En parallèle, les discussions continuent sur la proposition du Quartette, Yasser Abed Rabbo (cité par Libération) déclarant depuis Ramallah que : « le communiqué du quartette contient des éléments encourageants et nous appelons Israël à faire part de son engagement en faveur des principes et des points de référence spécifiés, nous considérons que la référence du quartette aux obligations des parties palestinienne et israélienne en vertu de la feuille de route et l’exhortation à éviter des actes provocateurs constituent un appel clair à un arrêt définitif de la colonisation sous toutes ses formes, ce qui est un signe encourageant. ». Côté israélien, selon L’Orient le Jour, plusieurs dirigeants, dont Avigdor Lieberman, se sont également déclarés en principe favorables à l’adoption du plan du quartette.

FRANCE/EUROPE - LES POSITIONS OFFICIELLES

A LIRE sur la saisine de la Cour pénale internationale - Ministère des Affaires étrangères (Point presse du 23 septembre)

Q - Human Rights Watch (HRW) critique vivement le fait que vous ayez demandé aux Palestiniens de ne pas avoir recours à la Cour pénale internationale durant le processus. HRW dit notamment que c’est une justice à deux vitesses, que vous dites que la justice internationale peut être valable pour la Libye, pour d’autres pays mais pas pour la Palestine. Qu’est-ce que vous répondez à cette critique ?

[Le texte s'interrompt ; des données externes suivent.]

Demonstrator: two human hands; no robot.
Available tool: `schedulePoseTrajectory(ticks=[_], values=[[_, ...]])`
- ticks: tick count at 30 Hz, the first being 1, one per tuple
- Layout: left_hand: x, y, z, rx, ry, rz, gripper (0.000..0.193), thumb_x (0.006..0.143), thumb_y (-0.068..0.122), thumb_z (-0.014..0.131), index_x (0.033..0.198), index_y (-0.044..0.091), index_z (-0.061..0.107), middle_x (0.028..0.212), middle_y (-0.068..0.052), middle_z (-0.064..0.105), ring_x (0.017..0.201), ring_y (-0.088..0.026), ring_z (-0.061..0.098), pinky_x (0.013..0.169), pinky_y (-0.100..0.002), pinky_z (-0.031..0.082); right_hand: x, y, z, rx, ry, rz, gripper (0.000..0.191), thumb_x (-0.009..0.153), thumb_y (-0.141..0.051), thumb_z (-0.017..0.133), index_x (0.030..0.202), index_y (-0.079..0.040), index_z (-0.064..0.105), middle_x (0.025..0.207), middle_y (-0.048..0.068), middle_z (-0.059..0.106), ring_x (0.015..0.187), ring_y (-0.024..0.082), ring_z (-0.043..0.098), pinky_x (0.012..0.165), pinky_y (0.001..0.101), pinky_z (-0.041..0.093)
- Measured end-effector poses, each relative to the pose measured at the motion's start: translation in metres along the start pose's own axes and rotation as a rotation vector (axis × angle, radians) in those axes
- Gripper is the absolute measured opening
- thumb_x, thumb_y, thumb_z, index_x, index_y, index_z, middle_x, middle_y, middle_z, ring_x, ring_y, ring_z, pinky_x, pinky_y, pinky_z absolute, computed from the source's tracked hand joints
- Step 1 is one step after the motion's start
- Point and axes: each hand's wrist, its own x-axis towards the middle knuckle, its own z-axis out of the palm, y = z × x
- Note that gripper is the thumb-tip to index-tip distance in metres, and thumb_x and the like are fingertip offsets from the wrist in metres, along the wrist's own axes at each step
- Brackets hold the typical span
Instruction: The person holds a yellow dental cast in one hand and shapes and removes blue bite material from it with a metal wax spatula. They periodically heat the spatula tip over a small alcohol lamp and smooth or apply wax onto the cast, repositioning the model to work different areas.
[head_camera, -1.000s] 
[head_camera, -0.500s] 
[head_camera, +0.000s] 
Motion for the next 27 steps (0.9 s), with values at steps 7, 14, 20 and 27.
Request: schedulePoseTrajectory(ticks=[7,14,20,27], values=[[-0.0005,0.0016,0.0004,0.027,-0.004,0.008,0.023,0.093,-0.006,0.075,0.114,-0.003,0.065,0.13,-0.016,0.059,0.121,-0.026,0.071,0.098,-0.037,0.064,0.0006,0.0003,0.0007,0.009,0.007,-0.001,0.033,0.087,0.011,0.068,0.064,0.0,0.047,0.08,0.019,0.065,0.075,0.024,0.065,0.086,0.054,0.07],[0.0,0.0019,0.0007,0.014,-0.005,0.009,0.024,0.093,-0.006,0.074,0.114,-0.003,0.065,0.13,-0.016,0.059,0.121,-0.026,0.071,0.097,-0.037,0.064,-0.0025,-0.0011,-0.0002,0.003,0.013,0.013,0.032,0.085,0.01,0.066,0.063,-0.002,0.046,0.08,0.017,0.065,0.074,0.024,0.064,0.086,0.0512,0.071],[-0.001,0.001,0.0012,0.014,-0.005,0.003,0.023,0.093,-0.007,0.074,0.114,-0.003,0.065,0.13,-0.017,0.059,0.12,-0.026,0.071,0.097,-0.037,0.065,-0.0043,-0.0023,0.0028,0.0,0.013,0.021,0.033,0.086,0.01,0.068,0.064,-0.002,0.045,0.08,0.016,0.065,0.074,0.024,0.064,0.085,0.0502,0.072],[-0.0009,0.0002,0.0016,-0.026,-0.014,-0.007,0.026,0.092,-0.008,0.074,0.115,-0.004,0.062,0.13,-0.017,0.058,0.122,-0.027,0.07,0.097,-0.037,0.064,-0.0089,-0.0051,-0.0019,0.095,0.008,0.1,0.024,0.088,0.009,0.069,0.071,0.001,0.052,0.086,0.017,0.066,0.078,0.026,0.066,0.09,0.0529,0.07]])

R - Je renvoie encore à ce qu’a dit le président de la République devant l’Assemblée générale des Nations unies, c’est-à-dire que nous souhaitons que pendant la durée des négociations, il n’y ait pas de gestes unilatéraux de nature à saper la confiance entre les parties. Notre objectif premier est en effet la reprise des négociations. Le calendrier serré que nous proposons est destiné à sortir du statu quo et à aboutir à une solution satisfaisante. Le président de la République l’a indiqué dans son discours devant l’Assemblée générale de l’ONU : les Palestiniens « devraient s’engager à ne pas utiliser ce nouveau statut pour recourir à des actions incompatibles avec la poursuite des négociations. » Les déclarations du ministre d’État s’inscrivent dans cet objectif de dialogue et de création de la confiance.

Parlement européen

Le Parlement européen demande aux 27 gouvernements de l’UE « d’être unis dans leur attitude face à la demande légitime du peuple palestinien à être représenté en tant qu’État aux Nations unies présentée par l’Autorité palestinienne, au gouvernement israélien de mettre un terme à toute construction ou extension de colonies en Cisjordanie et à Jérusalem-Est ».

MONDE

Mgr Mamberti, chef de la diplomatie vaticane
« La résolution 181 de 1947 pose la base juridique pour l’existence de deux États. L’un d’entre eux a déjà vu le jour, alors que l’autre n’a pas encore été constitué, bien que près de soixante-quatre ans se soient passés. Le Saint-Siège est convaincu que, si on veut la paix, il faut savoir adopter des décisions courageuses, les organes compétents des Nations unies prennent une détermination qui aide à mettre en œuvre effectivement l’objectif final, c’est-à-dire la réalisation du droit des Palestiniens à avoir leur propre État indépendant et souverain et du droit des Israéliens à la sécurité, les deux États étant munis de frontières reconnues internationalement ».

ISRAEL

Menachem Klein, Professeur de sciences politiques, ancien conseiller du ministre des Affaires étrangère Shlomo Ben ami et du premier ministre Ehoud Barak
« Une galaxie sépare l’OLP d’Israël. Et Obama, mû par la seule recherche de gains politiques à très court terme, est devenu un satellite du cosmos israélien ».